On science, faith and not knowing

There’s a widespread belief that science and religion are incompatible. That science is about facts while religion dabbles with ideas that can’t be proven. Certainly in the current pandemic it’s scientists we look to for solutions but sometimes I wonder if we burden them with unreasonable expectations. There’s often talk of following the science as if it’s a single identifiable entity - a magic bullet that’ll provide the solutions. In truth, it’s rather that there are scientists striving to better understand a new and unknown virus. It’s no surprise then that there’s disagreement, for example, about whether or not to wear masks, when to ease lock down or send children back to school.

I heard Professor Brian Cox speaking recently reminding us that there’s far more that scientists don’t know compared to what they do know. Referring to the 20th century physicist Richard Feynman, Cox said the most valuable thing about science is that it teaches us to embrace uncertainty and doubt - and that not knowing is to be welcomed rather than feared.  And this, for me, takes us into the territory of faith. There are those who dismiss faith because it can’t provide clear answers to the existence of God or the problem of suffering or any number of other questions. But for my way of thinking, if science is a mindset – a desire to know and understand more about nature – then faith too is a mindset – a desire to know and understand more about the creative force behind the universe, what many people call God.

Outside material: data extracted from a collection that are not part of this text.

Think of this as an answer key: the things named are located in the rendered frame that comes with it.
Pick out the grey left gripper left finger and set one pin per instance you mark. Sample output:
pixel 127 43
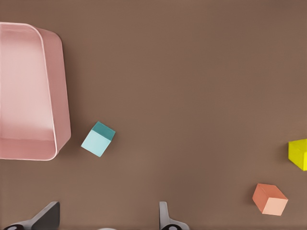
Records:
pixel 46 216

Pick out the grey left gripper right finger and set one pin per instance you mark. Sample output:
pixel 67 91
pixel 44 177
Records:
pixel 165 219

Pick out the light blue cube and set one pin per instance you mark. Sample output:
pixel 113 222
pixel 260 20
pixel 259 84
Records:
pixel 97 141

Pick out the orange cube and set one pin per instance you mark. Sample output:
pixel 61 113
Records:
pixel 268 198

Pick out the pink rectangular bin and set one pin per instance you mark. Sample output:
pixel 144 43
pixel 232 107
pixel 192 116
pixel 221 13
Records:
pixel 28 95

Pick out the yellow cube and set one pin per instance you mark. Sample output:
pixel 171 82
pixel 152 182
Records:
pixel 298 153

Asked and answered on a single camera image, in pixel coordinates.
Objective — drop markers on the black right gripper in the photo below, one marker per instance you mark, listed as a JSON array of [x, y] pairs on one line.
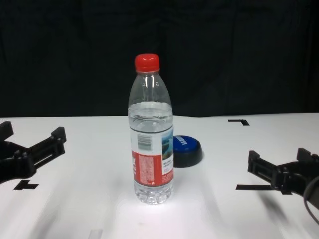
[[294, 176]]

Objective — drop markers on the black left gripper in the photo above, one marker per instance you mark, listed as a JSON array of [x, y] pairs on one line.
[[15, 161]]

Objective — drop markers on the blue push button black base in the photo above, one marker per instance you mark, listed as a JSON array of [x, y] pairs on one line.
[[187, 149]]

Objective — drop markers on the clear water bottle red cap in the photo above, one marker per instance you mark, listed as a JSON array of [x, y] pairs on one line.
[[147, 124]]

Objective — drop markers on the black backdrop cloth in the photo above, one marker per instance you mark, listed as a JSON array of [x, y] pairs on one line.
[[49, 49]]

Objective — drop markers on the translucent tape strip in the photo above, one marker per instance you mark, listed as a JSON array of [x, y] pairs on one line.
[[96, 234]]

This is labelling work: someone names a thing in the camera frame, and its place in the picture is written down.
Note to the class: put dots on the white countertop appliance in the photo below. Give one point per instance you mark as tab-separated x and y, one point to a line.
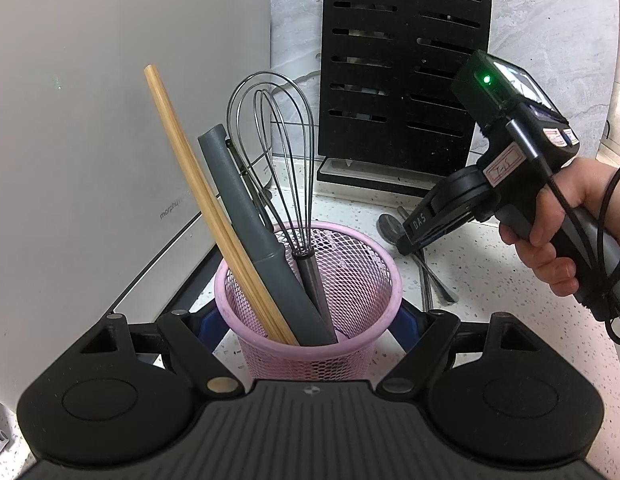
90	135

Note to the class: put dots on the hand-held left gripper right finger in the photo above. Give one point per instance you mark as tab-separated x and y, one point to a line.
424	345

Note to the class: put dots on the black slotted knife block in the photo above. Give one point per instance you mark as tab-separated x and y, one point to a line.
405	25

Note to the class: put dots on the person's right hand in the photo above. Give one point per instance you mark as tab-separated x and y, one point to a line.
544	230

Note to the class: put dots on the long grey spatula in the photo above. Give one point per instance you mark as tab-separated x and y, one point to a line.
240	200

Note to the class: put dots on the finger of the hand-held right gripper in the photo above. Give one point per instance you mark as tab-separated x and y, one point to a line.
419	227

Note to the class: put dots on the pink mesh utensil cup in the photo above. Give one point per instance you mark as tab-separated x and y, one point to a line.
360	350

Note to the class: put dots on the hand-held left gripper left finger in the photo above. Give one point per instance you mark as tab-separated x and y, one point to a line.
185	350

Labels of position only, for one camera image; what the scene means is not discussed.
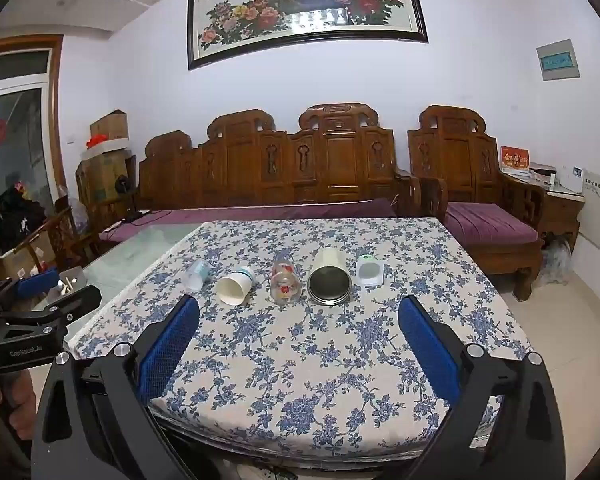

The priest and poet Mark Oakley describes belief in God as stemming from a place of intuition, a sense of awe, surprise, wonder, beyondness, epiphany, perhaps not unlike the starting place for many scientists. Thus faith emerges and then begins a journey of gradual discovery. There’ll always be more that’s unknown about God than those things which are discovered but this not knowing, what we might call mystery, is to be embraced and welcomed not feared.

In the end it’ll be scientists who find a way to lead us out of this pandemic. Out of the not knowing we hope and trust clarity will emerge - a cure, a vaccine, some kind of treatment. Meanwhile, for those who choose it, the gift of faith is an invitation. For Christians it is an encounter with the loving presence of God through the person of Jesus Christ. This is not just in the hope of a better future but in the very darkness of suffering and the uncertainties of life.